Please repeat the entire listing verbatim and keep the pictures out.

### Data

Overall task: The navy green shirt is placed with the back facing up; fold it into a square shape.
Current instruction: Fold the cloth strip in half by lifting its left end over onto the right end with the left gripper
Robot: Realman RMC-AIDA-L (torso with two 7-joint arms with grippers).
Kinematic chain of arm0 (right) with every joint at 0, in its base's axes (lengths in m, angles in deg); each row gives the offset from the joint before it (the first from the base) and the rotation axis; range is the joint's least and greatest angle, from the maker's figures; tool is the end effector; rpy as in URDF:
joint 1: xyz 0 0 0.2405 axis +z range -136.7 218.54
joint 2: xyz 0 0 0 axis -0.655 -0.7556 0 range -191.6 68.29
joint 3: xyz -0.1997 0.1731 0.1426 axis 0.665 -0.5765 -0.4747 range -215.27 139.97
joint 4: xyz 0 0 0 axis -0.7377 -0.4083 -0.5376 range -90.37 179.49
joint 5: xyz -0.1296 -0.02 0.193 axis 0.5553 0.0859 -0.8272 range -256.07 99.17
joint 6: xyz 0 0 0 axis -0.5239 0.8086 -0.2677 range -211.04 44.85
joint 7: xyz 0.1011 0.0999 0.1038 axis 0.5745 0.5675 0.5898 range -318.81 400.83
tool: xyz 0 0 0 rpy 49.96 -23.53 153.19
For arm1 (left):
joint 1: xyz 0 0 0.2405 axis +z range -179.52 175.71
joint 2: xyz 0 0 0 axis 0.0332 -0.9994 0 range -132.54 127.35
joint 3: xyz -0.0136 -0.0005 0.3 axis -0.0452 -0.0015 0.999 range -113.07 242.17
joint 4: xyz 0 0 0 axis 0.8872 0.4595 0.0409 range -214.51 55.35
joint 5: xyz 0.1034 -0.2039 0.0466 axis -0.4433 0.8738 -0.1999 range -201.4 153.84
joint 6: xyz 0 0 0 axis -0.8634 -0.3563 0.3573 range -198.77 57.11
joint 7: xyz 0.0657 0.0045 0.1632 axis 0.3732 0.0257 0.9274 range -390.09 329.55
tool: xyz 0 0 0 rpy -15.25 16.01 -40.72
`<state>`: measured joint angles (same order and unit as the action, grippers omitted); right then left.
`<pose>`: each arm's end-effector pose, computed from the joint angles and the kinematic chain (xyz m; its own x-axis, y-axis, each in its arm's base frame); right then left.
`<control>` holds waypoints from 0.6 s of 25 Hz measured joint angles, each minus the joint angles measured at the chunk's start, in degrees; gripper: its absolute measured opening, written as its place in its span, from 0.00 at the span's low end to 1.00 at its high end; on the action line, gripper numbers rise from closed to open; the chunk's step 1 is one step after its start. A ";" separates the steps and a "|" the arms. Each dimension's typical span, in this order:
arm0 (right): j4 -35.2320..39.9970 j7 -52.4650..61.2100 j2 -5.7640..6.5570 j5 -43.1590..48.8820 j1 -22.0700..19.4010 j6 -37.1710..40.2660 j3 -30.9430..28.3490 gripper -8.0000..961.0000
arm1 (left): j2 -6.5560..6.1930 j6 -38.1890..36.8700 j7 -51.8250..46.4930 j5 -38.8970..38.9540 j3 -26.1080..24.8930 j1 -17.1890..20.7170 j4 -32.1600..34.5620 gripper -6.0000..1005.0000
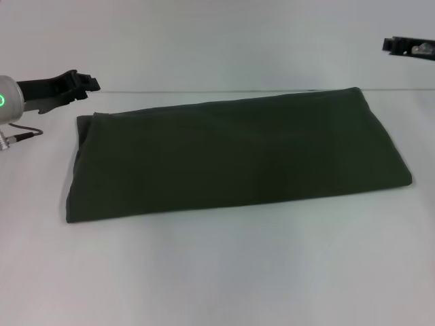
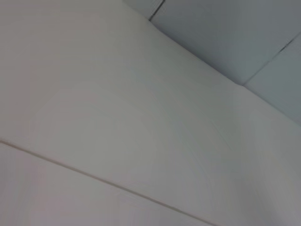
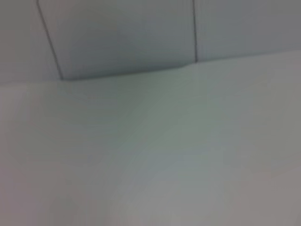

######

• Solution to the problem:
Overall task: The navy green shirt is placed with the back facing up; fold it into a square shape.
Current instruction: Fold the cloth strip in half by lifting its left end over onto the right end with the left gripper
Robot: Realman RMC-AIDA-L (torso with two 7-joint arms with grippers).
Kinematic chain of arm0 (right) with every joint at 0, in its base's axes (lengths in m, angles in deg); each row gives the offset from the joint before it (the first from the base) and the rotation axis; range is the joint's least and greatest angle, from the maker's figures; tool is the end effector; rpy as in URDF:
joint 1: xyz 0 0 0.2405 axis +z range -136.7 218.54
joint 2: xyz 0 0 0 axis -0.655 -0.7556 0 range -191.6 68.29
joint 3: xyz -0.1997 0.1731 0.1426 axis 0.665 -0.5765 -0.4747 range -215.27 139.97
joint 4: xyz 0 0 0 axis -0.7377 -0.4083 -0.5376 range -90.37 179.49
joint 5: xyz -0.1296 -0.02 0.193 axis 0.5553 0.0859 -0.8272 range -256.07 99.17
joint 6: xyz 0 0 0 axis -0.5239 0.8086 -0.2677 range -211.04 44.85
joint 7: xyz 0.1011 0.0999 0.1038 axis 0.5745 0.5675 0.5898 range -318.81 400.83
tool: xyz 0 0 0 rpy 49.96 -23.53 153.19
For arm1 (left):
joint 1: xyz 0 0 0.2405 axis +z range -179.52 175.71
joint 2: xyz 0 0 0 axis 0.0332 -0.9994 0 range -132.54 127.35
joint 3: xyz -0.0136 -0.0005 0.3 axis -0.0452 -0.0015 0.999 range -113.07 242.17
joint 4: xyz 0 0 0 axis 0.8872 0.4595 0.0409 range -214.51 55.35
joint 5: xyz 0.1034 -0.2039 0.0466 axis -0.4433 0.8738 -0.1999 range -201.4 153.84
joint 6: xyz 0 0 0 axis -0.8634 -0.3563 0.3573 range -198.77 57.11
joint 7: xyz 0.0657 0.0045 0.1632 axis 0.3732 0.0257 0.9274 range -390.09 329.55
tool: xyz 0 0 0 rpy -15.25 16.01 -40.72
`<state>`: measured joint angles (same order and unit as the action, grippers omitted); right then left.
`<pose>`: each arm's end-effector pose, computed from the joint angles and the kinematic chain (xyz m; its own x-axis, y-axis, each in its arm's base frame); right then left.
`<control>` holds waypoints from 0.6 s of 25 Hz measured joint angles, each minus the joint angles measured at the chunk's start, in degrees; gripper: its absolute measured opening, written as its place in its span, from 0.00 at the span's low end to 1.00 at its high end; on the action line, gripper numbers rise from closed to open; the chunk's step 1 is one step after its start. A ";" separates the steps and a "|" the arms. Each dimension's typical span, in this order:
arm0 (right): j4 -35.2320..39.9970 j7 -52.4650..61.2100 j2 -5.7640..6.5570 j5 -43.1590..48.8820 j1 -22.0700..19.4010 j6 -37.1710..40.2660 j3 -30.9430..28.3490 gripper -8.0000..961.0000
arm1 (left): j2 -6.5560..6.1930 j6 -38.1890..36.8700 j7 -51.8250..46.4930 j5 -38.8970..38.9540 j3 -26.1080..24.8930 j1 -17.1890..20.7170 j4 -32.1600..34.5620 gripper -6.0000..1005.0000

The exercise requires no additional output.